What you are asked to do
The lines to copy are those with "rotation" in them. Pull each one from the entries below.

Available data

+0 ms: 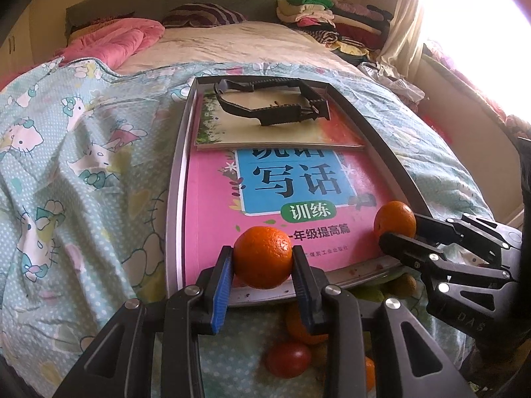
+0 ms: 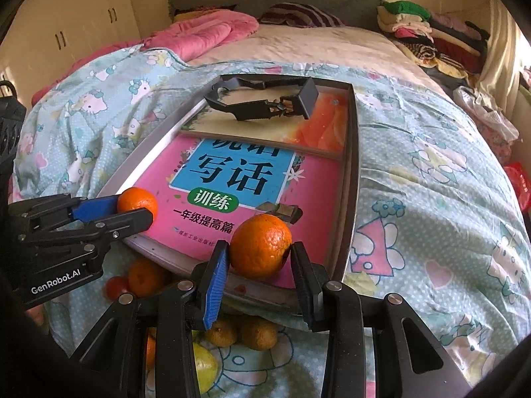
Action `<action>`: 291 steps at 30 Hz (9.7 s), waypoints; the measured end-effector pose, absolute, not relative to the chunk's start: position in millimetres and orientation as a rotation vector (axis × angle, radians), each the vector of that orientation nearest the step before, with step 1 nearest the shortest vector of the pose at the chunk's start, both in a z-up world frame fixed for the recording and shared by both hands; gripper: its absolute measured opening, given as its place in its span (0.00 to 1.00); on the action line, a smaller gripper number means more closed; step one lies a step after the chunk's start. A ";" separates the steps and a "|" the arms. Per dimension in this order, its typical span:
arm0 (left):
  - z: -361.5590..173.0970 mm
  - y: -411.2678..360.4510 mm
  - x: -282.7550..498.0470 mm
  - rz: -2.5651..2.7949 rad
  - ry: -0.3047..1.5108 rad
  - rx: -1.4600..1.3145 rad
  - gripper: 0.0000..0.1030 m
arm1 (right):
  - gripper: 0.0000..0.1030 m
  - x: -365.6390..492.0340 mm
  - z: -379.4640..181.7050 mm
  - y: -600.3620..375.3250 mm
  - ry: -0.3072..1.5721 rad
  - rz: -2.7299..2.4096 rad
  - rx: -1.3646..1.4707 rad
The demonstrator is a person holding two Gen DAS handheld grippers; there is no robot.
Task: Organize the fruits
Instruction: 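Lower both oranges onto the pink workbook and open both grippers, then withdraw both grippers from the tray back toward the fruit pile, then grasp the red tomato with the left gripper while the right grasps a green pear, then carry the tomato and green pear over the tray and lower them, then open both grippers to release the tomato and pear in the tray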
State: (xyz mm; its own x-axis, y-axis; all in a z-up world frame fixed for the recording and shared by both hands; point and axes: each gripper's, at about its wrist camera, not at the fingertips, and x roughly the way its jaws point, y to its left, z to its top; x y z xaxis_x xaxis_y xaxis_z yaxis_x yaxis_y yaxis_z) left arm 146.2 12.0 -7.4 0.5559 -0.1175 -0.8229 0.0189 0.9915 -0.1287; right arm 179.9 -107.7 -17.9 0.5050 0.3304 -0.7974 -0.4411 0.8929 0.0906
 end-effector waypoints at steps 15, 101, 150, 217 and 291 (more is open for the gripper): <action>-4.2 10.7 142.4 -0.069 0.967 -0.113 0.35 | 0.53 167.1 -9.0 -121.4 0.851 0.456 -0.077; -12.4 16.8 47.6 -0.135 0.958 -0.040 0.56 | 0.63 57.8 -35.2 -114.7 0.879 0.470 -0.219; 17.6 55.0 92.4 -0.181 0.872 -0.179 0.26 | 0.50 93.0 -1.2 -125.4 0.722 0.540 -0.031; -0.7 59.5 126.4 -0.148 0.905 -0.227 0.27 | 0.55 183.6 -26.2 -54.2 0.863 0.607 -0.176; 26.8 35.4 72.6 -0.172 0.851 -0.145 0.63 | 0.74 87.1 32.6 -132.3 0.664 0.421 -0.102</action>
State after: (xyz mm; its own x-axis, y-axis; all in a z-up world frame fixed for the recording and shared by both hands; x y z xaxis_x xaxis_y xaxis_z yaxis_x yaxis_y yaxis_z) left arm 72.6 35.4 26.8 0.6470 -0.2085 -0.7334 0.0928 0.9763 -0.1957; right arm 87.1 -132.3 32.6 0.7065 0.3464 -0.6171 -0.4108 0.9108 0.0409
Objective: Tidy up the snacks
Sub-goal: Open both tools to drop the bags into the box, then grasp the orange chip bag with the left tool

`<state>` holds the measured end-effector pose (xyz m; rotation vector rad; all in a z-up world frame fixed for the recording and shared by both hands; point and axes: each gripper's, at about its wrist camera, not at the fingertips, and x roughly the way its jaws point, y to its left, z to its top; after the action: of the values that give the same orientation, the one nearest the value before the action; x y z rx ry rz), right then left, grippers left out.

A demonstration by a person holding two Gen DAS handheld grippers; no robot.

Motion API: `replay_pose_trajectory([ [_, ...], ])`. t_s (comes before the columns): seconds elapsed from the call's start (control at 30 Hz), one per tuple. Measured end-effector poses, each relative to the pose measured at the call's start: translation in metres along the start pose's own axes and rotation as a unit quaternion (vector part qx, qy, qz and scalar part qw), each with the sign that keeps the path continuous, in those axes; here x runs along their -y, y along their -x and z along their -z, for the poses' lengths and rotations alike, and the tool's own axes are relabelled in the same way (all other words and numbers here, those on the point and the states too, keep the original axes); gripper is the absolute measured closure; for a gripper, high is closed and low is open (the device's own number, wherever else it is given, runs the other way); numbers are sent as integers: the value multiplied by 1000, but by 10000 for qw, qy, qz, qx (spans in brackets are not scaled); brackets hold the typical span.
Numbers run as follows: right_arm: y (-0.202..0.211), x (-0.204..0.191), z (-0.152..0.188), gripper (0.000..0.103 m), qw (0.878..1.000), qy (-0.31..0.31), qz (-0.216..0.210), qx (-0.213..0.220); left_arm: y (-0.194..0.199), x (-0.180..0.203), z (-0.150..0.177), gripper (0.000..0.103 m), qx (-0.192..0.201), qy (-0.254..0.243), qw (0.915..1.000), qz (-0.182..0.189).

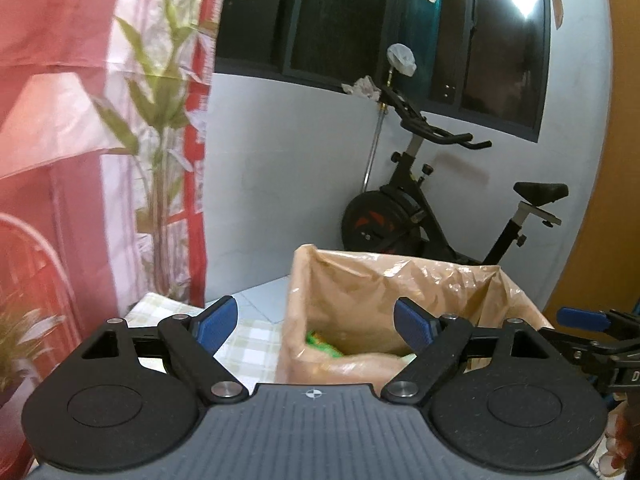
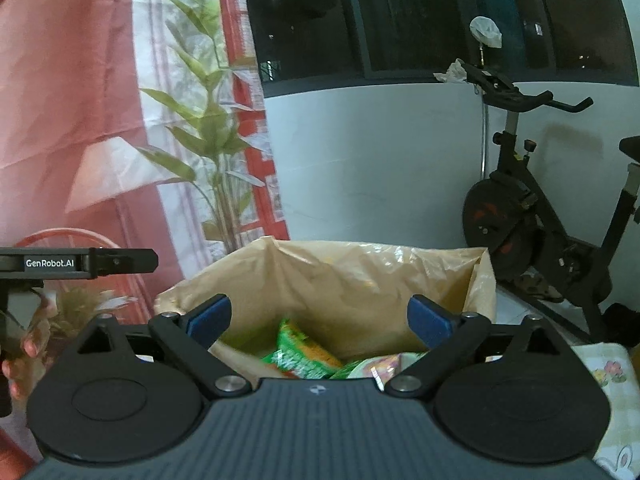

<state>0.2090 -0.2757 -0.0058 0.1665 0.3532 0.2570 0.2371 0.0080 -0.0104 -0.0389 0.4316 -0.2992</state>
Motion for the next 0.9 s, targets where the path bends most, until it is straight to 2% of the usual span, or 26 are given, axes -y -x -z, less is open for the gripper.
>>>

Task answer
Action `<action>`: 291 steps at 30 Hz (9.7 s), waypoints; the measured end-effector pose, absolute, not relative to the chunk's start: position in millimetres and orientation as a rotation vector (axis × angle, radians), each the vector of that orientation nearest the step before, with step 1 nearest the shortest vector of the pose at the chunk's start, both in a z-up world frame fixed for the recording and shared by both hands; gripper: its absolute measured opening, given as its place in its span (0.00 to 1.00); on the action line, a smaller gripper number means more closed; step one lies a step after the chunk's start. A ";" separates the steps and a "|" the arms. Per dimension in this order, its typical span:
`<state>` holds the measured end-effector pose (xyz m; rotation vector rad; all in a z-up world frame fixed for the recording and shared by both hands; point and axes: each gripper's, at about its wrist camera, not at the fingertips, and x roughly the way its jaws point, y to its left, z to its top; after the action: of the values that give the same orientation, the one nearest the value before the action; x y z rx ry rz), right then left, grippers left out.
Motion API: `replay_pose_trajectory([ [_, ...], ])`. t_s (comes before the columns): seconds elapsed from the call's start (control at 30 Hz), one per tuple. Measured end-effector poses, each relative to the pose measured at the call's start: translation in metres along the start pose's own axes and rotation as a unit quaternion (vector part qx, qy, qz and scalar part qw), each with the sign that keeps the path continuous, in those axes; here x runs along their -y, y along their -x and z along their -z, for the poses' lengths and rotations alike, and the tool's own axes are relabelled in the same way (all other words and numbers here, those on the point and the states too, keep the original axes); gripper is the absolute measured closure; for a gripper, high is closed and low is open (the device's own number, wherever else it is given, runs the other way); numbers are sent as integers: the value multiplied by 1000, but by 10000 for qw, qy, qz, qx (spans in brackets are not scaled); brackets hold the typical span.

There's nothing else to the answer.